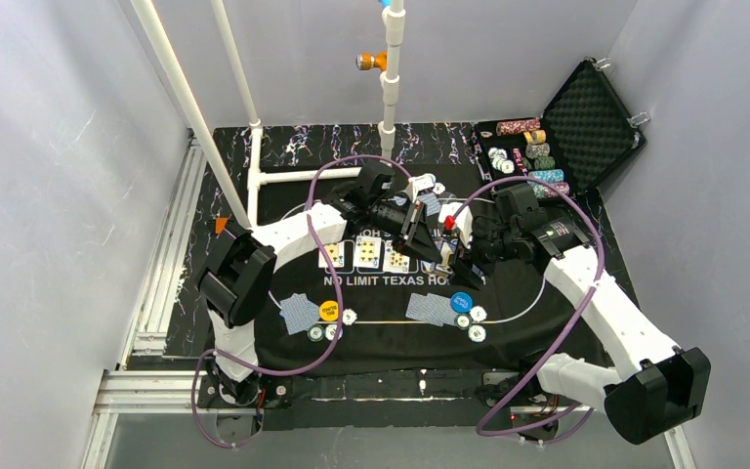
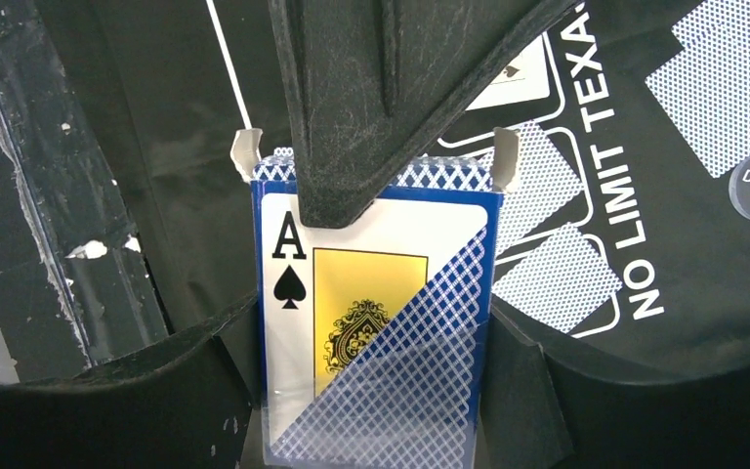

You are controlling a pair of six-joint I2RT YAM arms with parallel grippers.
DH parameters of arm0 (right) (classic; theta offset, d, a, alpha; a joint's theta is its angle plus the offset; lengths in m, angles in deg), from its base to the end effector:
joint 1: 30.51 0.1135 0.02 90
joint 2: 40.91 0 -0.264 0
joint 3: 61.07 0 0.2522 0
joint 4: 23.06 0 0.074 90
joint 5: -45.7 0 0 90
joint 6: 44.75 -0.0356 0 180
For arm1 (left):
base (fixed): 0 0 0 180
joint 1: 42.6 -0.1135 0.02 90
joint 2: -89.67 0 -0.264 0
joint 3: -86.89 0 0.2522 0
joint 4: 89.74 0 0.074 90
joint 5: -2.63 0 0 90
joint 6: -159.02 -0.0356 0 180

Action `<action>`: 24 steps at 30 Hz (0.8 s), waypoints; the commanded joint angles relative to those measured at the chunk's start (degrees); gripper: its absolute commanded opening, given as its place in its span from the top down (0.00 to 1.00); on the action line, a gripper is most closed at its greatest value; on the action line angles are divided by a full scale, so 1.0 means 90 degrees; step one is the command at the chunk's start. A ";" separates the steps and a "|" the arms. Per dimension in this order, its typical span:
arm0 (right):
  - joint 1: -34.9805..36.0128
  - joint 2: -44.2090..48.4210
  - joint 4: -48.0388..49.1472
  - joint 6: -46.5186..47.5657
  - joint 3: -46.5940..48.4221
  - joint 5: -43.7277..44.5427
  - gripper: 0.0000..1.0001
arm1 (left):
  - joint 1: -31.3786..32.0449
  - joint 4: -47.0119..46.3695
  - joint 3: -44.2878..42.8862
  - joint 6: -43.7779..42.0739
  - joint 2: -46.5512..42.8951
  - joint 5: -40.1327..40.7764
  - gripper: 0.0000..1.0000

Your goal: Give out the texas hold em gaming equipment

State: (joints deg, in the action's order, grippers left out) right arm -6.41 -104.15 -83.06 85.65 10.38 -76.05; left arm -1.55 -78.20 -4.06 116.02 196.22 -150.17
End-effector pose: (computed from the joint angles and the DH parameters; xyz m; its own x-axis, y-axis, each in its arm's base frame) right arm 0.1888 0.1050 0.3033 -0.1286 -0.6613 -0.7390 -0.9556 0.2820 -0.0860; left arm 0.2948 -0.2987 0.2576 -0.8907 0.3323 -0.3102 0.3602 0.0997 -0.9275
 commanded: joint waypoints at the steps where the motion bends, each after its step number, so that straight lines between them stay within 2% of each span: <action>1: 0.0121 -0.0040 0.0215 -0.0117 0.0381 0.0210 0.22 | 0.0020 0.0017 -0.0144 -0.0055 -0.0129 0.0006 1.00; 5: 0.0238 -0.0128 0.0236 -0.0176 0.0440 0.0362 0.13 | 0.0025 0.0026 -0.0127 -0.0037 -0.0102 0.0045 1.00; 12: 0.0436 -0.0259 0.0259 -0.0187 0.0563 0.0675 0.10 | 0.0025 0.0011 -0.0189 0.0198 0.0003 0.0035 1.00; 21: 0.0780 -0.0492 0.0210 -0.0106 0.0678 0.1058 0.20 | 0.0021 0.0008 -0.0236 0.0335 0.0143 0.0036 1.00; 24: 0.0841 -0.0511 0.0214 -0.0094 0.0641 0.1192 0.28 | 0.0027 -0.0004 -0.0249 0.0318 0.0154 0.0011 1.00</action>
State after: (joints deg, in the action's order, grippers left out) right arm 0.32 -108.59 -81.79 84.43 14.10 -67.35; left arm -1.55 -77.81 -4.17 118.54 198.23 -147.92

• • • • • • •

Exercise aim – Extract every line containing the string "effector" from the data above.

Answer box –
DH parameters of arm0 (right) (classic; theta offset, d, a, alpha; a joint's theta is its angle plus the offset; lengths in m, angles in deg), from its base to the end effector:
End-effector pose: (computed from the joint angles and the DH parameters; xyz m; its own x-axis, y-axis, each in its arm's base frame) right arm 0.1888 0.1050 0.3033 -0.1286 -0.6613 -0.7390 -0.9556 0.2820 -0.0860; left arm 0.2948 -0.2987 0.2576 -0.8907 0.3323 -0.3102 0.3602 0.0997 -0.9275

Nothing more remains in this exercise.